Researchers developed an AI tool that predicts biological age from a small blood sample by analyzing DNA methylation markers. This method is highly accurate and unaffected by lifestyle factors.

Categorized in: AI News Science and Research
Published on: Sep 06, 2025
AI pinpoints your true age from a drop of blood and a snippet of DNA

AI Predicts Biological Age from a Small DNA Sample with High Accuracy

Researchers at the Hebrew University of Jerusalem have developed an AI-based method that predicts an individual's age using only a small blood sample. Unlike traditional age estimation techniques that rely on external traits or medical history, this approach analyzes specific DNA markers to deliver highly accurate results, unaffected by factors like sex, weight, or smoking habits.

How DNA Methylation Reflects Aging

Our DNA accumulates chemical tags called methyl groups (CH₃) as we age, a process known as DNA methylation. These tags do not alter the genetic sequence but influence gene activity. Over time, the pattern and quantity of methylation serve as biological timestamps, providing a molecular record of aging.

The innovation lies in focusing on just two small regions in the genome rather than a broad scan. The AI tool, named MAgeNet, employs deep learning to analyze methylation at the single-molecule level, functioning like a precise molecular clock. This focus enhances accuracy and efficiency. Professor Kaplan explains that these methylation marks represent measurable signs of time passing, which their model interprets with exceptional precision.

Validation Through Long-Term Data

The research, published in Cell Reports, involved blood samples from over 300 healthy participants. The team also utilized longitudinal data from the Jerusalem Perinatal Study, which tracks health metrics over decades. This extensive dataset confirmed MAgeNet’s reliability for both short- and long-term age prediction.

Importantly, the model maintained accuracy regardless of variables like sex, body mass index, or smoking history—common confounders in other biological age assessments. This consistency suggests broad applicability in clinical and research environments.

Applications in Medicine and Forensics

In clinical practice, accurately estimating biological age can improve diagnosis and treatment, particularly when physiological signs don’t align with chronological age. Personalized medicine could benefit from this insight, tailoring interventions based on cellular aging rather than calendar years.

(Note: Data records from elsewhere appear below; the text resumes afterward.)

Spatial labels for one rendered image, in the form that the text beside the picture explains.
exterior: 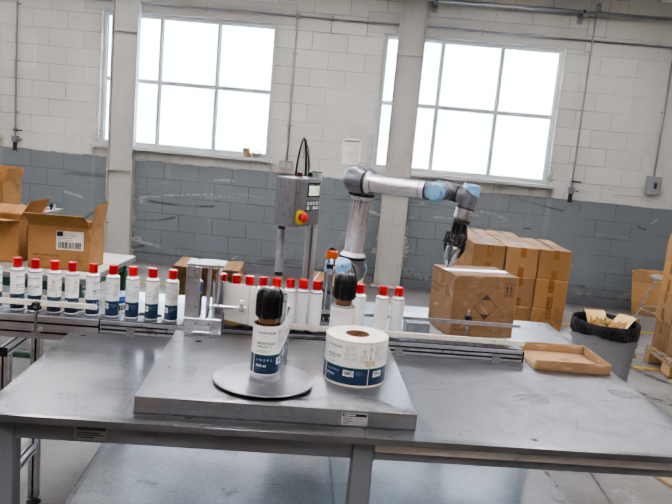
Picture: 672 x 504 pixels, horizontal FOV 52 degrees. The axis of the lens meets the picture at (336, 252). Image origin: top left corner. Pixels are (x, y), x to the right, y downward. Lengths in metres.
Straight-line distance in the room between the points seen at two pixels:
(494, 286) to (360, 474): 1.26
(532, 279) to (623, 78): 3.22
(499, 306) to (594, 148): 5.47
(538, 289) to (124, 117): 5.02
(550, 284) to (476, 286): 3.10
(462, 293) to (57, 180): 6.58
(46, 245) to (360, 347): 2.43
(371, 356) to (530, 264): 3.95
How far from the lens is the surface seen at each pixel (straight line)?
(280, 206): 2.69
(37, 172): 8.97
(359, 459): 2.04
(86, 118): 8.71
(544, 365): 2.82
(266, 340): 2.10
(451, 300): 2.98
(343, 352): 2.17
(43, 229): 4.17
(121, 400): 2.16
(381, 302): 2.72
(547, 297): 6.09
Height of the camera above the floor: 1.63
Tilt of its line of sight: 9 degrees down
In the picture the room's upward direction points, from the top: 5 degrees clockwise
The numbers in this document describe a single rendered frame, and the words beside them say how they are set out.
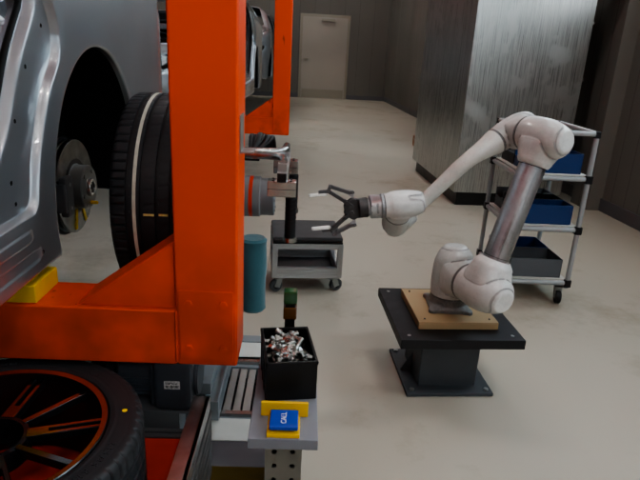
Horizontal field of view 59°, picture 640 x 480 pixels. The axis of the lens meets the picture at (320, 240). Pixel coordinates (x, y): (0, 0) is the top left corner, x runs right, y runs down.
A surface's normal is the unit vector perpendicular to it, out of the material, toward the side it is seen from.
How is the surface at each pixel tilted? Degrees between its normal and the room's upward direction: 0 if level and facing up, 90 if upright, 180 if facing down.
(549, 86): 90
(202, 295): 90
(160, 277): 90
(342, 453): 0
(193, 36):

For forensic science, MAgeNet offers a new tool for age estimation from minimal DNA evidence left at crime scenes. Current DNA profiling identifies individuals but cannot reliably determine age. This method provides a valuable addition to forensic investigations by estimating the age of a suspect or victim from trace biological material.

Professor Dor highlights that this approach provides a fresh perspective on cellular aging, illustrating the potential of combining biology with artificial intelligence.

Insights into the Dynamics of Cellular Aging

The researchers observed that DNA methylation changes do not occur uniformly over time. Some modifications happen abruptly, while others progress steadily, resembling ticking clocks within cells. These findings may explain why people age differently despite sharing the same chronological age.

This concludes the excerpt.